ABOUT THIS TASK ▸
In the records that follow, locate every line with "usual" and extract it.

START SUPPLIED INFORMATION

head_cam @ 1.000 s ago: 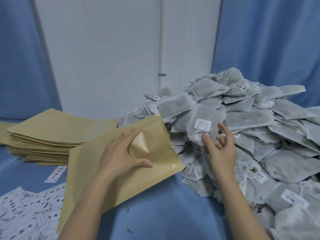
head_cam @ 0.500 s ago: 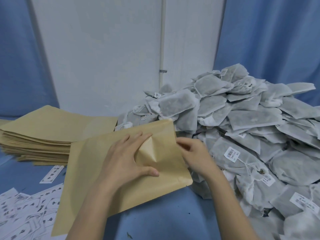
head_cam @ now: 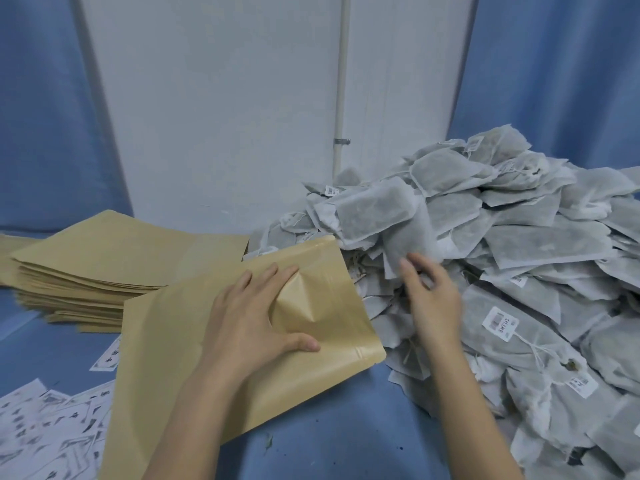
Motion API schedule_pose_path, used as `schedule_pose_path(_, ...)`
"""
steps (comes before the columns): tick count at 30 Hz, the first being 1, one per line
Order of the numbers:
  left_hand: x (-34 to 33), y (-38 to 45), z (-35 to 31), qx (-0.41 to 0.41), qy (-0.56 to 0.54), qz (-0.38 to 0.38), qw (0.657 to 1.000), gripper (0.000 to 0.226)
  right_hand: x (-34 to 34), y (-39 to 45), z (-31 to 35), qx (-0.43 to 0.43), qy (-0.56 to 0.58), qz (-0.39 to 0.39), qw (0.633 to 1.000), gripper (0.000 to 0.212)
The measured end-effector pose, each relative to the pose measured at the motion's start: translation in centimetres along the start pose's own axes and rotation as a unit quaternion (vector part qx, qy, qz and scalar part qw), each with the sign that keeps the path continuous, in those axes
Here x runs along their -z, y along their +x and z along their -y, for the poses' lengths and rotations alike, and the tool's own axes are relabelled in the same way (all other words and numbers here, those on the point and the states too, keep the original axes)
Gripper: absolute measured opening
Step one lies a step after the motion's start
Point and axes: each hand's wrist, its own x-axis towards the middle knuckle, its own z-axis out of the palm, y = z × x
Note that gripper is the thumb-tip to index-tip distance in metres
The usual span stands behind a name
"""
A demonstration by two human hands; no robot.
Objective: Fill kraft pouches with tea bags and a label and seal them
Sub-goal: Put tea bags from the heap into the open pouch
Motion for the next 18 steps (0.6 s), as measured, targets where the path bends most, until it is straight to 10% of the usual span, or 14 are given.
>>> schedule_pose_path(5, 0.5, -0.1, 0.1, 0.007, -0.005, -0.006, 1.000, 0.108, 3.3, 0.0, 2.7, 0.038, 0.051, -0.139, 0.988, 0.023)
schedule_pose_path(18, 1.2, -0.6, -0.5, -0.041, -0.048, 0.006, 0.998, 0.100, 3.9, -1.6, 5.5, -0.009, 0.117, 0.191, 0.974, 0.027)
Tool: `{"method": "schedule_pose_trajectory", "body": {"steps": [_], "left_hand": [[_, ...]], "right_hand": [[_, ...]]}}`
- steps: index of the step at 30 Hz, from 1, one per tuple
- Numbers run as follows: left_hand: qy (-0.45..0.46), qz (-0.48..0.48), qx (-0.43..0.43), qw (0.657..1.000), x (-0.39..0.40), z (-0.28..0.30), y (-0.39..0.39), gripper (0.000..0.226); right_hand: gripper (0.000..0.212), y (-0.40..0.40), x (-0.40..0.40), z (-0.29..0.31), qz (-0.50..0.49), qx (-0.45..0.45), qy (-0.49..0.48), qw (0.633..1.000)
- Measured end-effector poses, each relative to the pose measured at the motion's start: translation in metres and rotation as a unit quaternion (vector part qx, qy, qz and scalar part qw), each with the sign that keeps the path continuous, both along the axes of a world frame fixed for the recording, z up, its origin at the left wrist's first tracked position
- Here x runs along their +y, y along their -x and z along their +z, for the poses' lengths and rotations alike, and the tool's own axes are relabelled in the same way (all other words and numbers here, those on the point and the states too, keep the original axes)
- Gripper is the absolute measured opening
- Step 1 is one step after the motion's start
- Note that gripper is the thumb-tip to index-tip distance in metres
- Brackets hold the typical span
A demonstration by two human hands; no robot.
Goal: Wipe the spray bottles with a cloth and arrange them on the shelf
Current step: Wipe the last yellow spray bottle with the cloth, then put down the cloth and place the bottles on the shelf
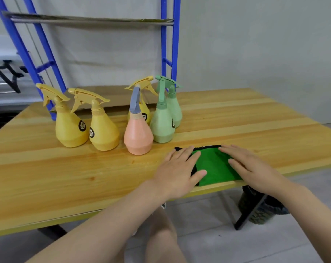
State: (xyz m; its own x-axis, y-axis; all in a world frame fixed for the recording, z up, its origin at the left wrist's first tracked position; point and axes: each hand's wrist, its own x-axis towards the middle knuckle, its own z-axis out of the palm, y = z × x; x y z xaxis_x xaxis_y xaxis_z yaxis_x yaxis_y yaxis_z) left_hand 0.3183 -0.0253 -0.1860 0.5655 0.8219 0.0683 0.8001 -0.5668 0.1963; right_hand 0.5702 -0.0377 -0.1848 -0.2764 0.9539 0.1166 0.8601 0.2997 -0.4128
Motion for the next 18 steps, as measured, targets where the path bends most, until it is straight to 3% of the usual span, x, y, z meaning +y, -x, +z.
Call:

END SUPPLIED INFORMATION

EXERCISE RESPONSE ▸
The usual span stands behind a name
Motion for the next 18 steps (0.6 s), as measured, targets where the path bends most, until it is straight to 10% of the usual span, or 14 are given.
Motion for the next 18 steps, as measured, targets where the path bends most, until it is straight to 3% of the usual span, x, y, z meaning +y, -x, +z.

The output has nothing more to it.